Could you retype every record below exactly as it appears?

*** Opening of Records for this task ***

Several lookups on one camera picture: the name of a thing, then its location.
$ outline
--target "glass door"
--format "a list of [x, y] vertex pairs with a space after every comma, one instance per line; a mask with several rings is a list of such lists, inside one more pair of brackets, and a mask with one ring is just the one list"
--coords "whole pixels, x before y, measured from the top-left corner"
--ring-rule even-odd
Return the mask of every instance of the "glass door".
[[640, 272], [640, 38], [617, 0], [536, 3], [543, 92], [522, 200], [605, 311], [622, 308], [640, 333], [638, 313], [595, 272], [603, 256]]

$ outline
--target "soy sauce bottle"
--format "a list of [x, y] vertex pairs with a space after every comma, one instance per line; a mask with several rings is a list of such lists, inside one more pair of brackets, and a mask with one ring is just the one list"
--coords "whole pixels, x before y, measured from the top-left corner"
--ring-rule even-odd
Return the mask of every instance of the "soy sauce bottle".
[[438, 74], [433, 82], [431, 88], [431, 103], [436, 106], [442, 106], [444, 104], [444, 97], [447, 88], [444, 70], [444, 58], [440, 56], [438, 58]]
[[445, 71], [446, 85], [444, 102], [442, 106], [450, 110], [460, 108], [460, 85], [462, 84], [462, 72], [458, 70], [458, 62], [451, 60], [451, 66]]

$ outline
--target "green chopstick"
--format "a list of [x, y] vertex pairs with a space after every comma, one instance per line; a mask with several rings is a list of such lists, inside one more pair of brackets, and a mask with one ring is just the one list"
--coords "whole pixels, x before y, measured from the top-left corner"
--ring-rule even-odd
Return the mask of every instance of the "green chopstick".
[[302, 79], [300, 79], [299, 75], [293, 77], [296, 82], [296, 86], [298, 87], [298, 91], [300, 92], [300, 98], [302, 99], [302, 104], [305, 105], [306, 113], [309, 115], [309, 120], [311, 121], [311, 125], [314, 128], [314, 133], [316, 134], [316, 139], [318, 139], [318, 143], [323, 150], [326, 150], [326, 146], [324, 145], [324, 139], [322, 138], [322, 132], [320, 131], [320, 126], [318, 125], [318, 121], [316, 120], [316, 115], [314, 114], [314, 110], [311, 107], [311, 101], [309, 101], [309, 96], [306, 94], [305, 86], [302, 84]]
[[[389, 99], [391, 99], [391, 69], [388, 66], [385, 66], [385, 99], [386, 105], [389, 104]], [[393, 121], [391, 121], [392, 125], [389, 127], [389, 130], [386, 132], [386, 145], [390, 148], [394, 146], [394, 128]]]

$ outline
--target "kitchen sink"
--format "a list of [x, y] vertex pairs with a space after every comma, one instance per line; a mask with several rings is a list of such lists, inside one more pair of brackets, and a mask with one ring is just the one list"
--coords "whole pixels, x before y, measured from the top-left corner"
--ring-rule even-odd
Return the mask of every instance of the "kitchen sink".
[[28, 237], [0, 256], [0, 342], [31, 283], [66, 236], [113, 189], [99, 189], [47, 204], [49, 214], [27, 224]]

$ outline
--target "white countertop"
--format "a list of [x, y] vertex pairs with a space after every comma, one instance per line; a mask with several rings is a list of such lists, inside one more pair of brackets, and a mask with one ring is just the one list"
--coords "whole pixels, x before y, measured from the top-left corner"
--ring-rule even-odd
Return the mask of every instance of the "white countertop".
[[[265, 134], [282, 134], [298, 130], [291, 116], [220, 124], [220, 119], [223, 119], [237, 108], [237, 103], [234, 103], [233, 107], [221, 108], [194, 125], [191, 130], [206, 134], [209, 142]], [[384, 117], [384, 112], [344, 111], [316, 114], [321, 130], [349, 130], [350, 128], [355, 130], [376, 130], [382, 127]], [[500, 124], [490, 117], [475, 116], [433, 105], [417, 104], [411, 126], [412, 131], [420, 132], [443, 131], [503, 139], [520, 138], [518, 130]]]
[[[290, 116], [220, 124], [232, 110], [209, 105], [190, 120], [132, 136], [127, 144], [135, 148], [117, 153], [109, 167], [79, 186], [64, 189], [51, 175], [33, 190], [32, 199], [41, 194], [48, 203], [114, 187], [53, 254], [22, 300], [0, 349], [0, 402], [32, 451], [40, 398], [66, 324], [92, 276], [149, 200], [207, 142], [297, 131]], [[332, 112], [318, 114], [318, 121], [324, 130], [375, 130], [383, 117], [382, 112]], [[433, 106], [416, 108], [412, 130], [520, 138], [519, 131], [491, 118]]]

*** Close of Records for this task ***

- _Solution for this task_:
Several lookups on one camera picture: the name of a thing, then its location.
$ outline
--target "glass door"
--format "a list of [x, y] vertex pairs with a space after every comma, one instance per line; a mask with several rings is a list of such lists, inside one more pair of brackets, and a mask with one ring is just the one list"
--coords "whole pixels, x before y, measured from the top-left corner"
--ring-rule even-odd
Return the mask of every instance of the "glass door".
[[640, 272], [640, 38], [617, 0], [536, 3], [543, 92], [522, 200], [605, 311], [622, 308], [640, 333], [638, 313], [595, 272], [603, 256]]

$ outline
--target "soy sauce bottle"
--format "a list of [x, y] vertex pairs with a space after every comma, one instance per line; a mask with several rings is a list of such lists, inside one more pair of brackets, and a mask with one ring is just the one list"
--coords "whole pixels, x before y, measured from the top-left corner"
--ring-rule even-odd
Return the mask of every instance of the "soy sauce bottle".
[[438, 74], [433, 82], [431, 88], [431, 103], [436, 106], [442, 106], [444, 104], [444, 97], [447, 88], [444, 70], [444, 58], [440, 56], [438, 58]]
[[445, 71], [446, 85], [444, 102], [442, 106], [450, 110], [460, 108], [460, 85], [462, 84], [462, 72], [458, 70], [458, 62], [451, 60], [451, 66]]

$ outline
--target "green chopstick"
--format "a list of [x, y] vertex pairs with a space after every comma, one instance per line; a mask with several rings is a list of such lists, inside one more pair of brackets, and a mask with one ring is just the one list"
--coords "whole pixels, x before y, measured from the top-left corner"
--ring-rule even-odd
Return the mask of every instance of the "green chopstick".
[[302, 79], [300, 79], [299, 75], [293, 77], [296, 82], [296, 86], [298, 87], [298, 91], [300, 92], [300, 98], [302, 99], [302, 104], [305, 105], [306, 113], [309, 115], [309, 120], [311, 121], [311, 125], [314, 128], [314, 133], [316, 134], [316, 139], [318, 139], [318, 143], [323, 150], [326, 150], [326, 146], [324, 145], [324, 139], [322, 138], [322, 132], [320, 131], [320, 126], [318, 125], [318, 121], [316, 120], [316, 115], [314, 114], [314, 110], [311, 107], [311, 101], [309, 101], [309, 96], [306, 94], [305, 86], [302, 84]]
[[[389, 99], [391, 99], [391, 69], [388, 66], [385, 66], [385, 99], [386, 105], [389, 104]], [[393, 121], [391, 121], [392, 125], [389, 127], [389, 130], [386, 132], [386, 145], [390, 148], [394, 146], [394, 128]]]

$ outline
--target "kitchen sink"
--format "a list of [x, y] vertex pairs with a space after every comma, one instance per line; a mask with several rings is a list of such lists, inside one more pair of brackets, and a mask with one ring is just the one list"
--coords "whole pixels, x before y, measured from the top-left corner"
--ring-rule even-odd
Return the mask of every instance of the "kitchen sink".
[[28, 237], [0, 256], [0, 342], [31, 283], [66, 236], [113, 189], [99, 189], [47, 204], [49, 214], [27, 224]]

$ outline
--target "white countertop"
--format "a list of [x, y] vertex pairs with a space after every comma, one instance per line; a mask with several rings is a list of such lists, inside one more pair of brackets, and a mask with one ring is just the one list"
--coords "whole pixels, x before y, measured from the top-left corner"
--ring-rule even-odd
Return the mask of every instance of the "white countertop".
[[[265, 134], [282, 134], [298, 130], [291, 116], [220, 124], [220, 119], [223, 119], [237, 108], [237, 103], [234, 103], [233, 107], [221, 108], [194, 125], [191, 130], [206, 134], [209, 142]], [[384, 117], [384, 112], [344, 111], [316, 114], [321, 130], [349, 130], [350, 128], [355, 130], [376, 130], [382, 127]], [[500, 124], [490, 117], [475, 116], [433, 105], [417, 104], [411, 126], [412, 131], [420, 132], [443, 131], [503, 139], [520, 138], [518, 130]]]
[[[290, 116], [220, 124], [232, 110], [209, 105], [190, 120], [132, 136], [127, 144], [135, 148], [117, 153], [109, 167], [79, 186], [64, 189], [51, 175], [33, 190], [32, 199], [41, 194], [48, 203], [114, 187], [53, 254], [22, 300], [0, 349], [0, 402], [32, 451], [40, 398], [66, 324], [92, 276], [149, 200], [207, 142], [297, 131]], [[332, 112], [318, 114], [318, 121], [324, 130], [375, 130], [383, 117], [382, 112]], [[433, 106], [416, 108], [412, 130], [520, 138], [519, 131], [491, 118]]]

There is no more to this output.